# [Source material]
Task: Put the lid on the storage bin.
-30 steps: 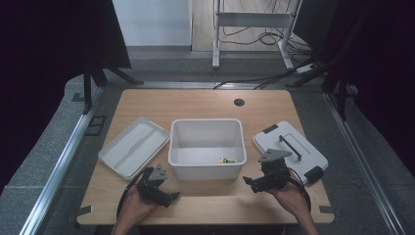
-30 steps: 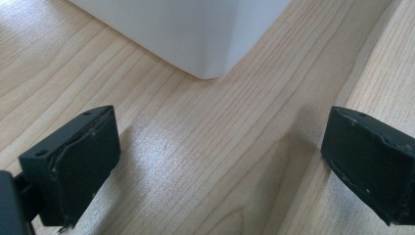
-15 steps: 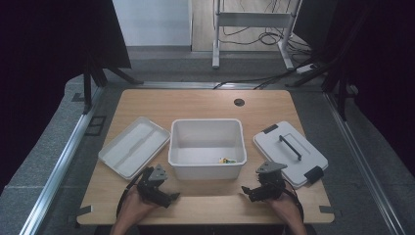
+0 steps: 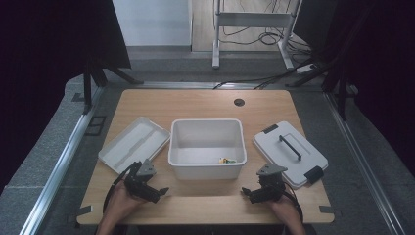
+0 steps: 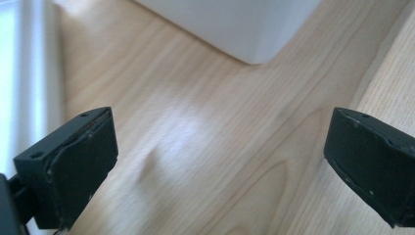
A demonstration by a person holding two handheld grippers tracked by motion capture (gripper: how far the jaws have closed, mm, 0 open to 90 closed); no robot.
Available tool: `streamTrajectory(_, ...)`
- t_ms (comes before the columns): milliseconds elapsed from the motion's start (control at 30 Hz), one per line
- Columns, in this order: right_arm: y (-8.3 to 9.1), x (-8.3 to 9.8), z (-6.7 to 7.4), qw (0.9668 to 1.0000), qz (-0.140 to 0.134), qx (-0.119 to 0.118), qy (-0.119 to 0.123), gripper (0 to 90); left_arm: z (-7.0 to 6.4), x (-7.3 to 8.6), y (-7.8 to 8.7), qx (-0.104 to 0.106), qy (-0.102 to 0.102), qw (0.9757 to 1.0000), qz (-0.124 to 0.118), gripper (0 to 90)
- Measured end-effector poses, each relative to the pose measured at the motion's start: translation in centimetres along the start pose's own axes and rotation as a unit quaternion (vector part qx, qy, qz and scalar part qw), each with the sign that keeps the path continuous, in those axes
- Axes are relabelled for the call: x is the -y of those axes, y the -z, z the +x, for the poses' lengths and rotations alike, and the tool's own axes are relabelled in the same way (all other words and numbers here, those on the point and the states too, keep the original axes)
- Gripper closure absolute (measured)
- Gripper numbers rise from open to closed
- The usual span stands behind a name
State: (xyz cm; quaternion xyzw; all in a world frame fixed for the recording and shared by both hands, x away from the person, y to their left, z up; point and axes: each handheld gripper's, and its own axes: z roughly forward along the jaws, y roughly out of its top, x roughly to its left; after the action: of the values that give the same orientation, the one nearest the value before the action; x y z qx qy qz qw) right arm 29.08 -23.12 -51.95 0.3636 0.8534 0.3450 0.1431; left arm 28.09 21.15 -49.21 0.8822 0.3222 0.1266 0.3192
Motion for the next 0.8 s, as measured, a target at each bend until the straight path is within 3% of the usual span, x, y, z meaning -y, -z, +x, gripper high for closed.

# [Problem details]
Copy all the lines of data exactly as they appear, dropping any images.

# [Reply]
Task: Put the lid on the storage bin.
-30 steps: 
-30 steps: 
-15 steps: 
+0 steps: 
+0 steps: 
A demonstration by a person holding two handheld grippers tracked by motion capture (gripper: how far the jaws have closed, mm, 0 open to 90 closed); no robot.
Available tool: `streamTrajectory(_, ...)`
- t_ms (comes before the columns): milliseconds elapsed from the motion's start (control at 30 Hz), one per line
- Columns, in this order: right_arm: y (-8.3 to 9.1), x (-8.3 to 9.8), z (-6.7 to 7.4), qw (0.9668 to 1.0000), qz (-0.140 to 0.134), qx (-0.119 to 0.118), qy (-0.119 to 0.123), gripper (0 to 90); left_arm: z (-7.0 to 6.4), x (-7.3 to 8.6), y (-7.8 to 8.7), qx (-0.104 to 0.106), qy (-0.102 to 0.102), qw (0.9757 to 1.0000), qz (-0.124 to 0.118), gripper (0 to 90)
- Measured end-effector poses, each relative to the pose measured at the motion's start: translation in centimetres along the start pose's own axes and rotation as a unit quaternion (vector part qx, qy, qz and scalar part qw), each with the sign that keeps the path continuous, in those axes
- Axes are relabelled for the call: x is the -y of those axes, y the -z, z the +x, for the poses' lengths and rotations alike, and the tool's own axes are relabelled in the same way (all other words and numbers here, those on the point and the states too, keep the original axes)
- Gripper closure absolute (measured)
- Gripper numbers rise from open to closed
- The usual span stands behind a name
State: (xyz cm; quaternion xyzw; all in a world frame fixed for the recording and shared by both hands, x away from the person, y to their left, z up; point and axes: each handheld gripper's, and its own axes: z roughly forward along the jaws, y roughly out of its top, x roughly to its left; after the action: of the values that give the same orientation, the one nearest the value before the action; x y z qx qy qz qw) right arm 29.08 -23.12 -51.95 0.3636 0.8534 0.3450 0.1431; left arm 28.09 21.15 -49.21 0.8822 0.3222 0.1266 0.3192
Motion for the next 0.8 s, as measured, a target at each bend until the straight path is within 3% of the usual span, x, y, z meaning -y, -z, +x, gripper high for closed.

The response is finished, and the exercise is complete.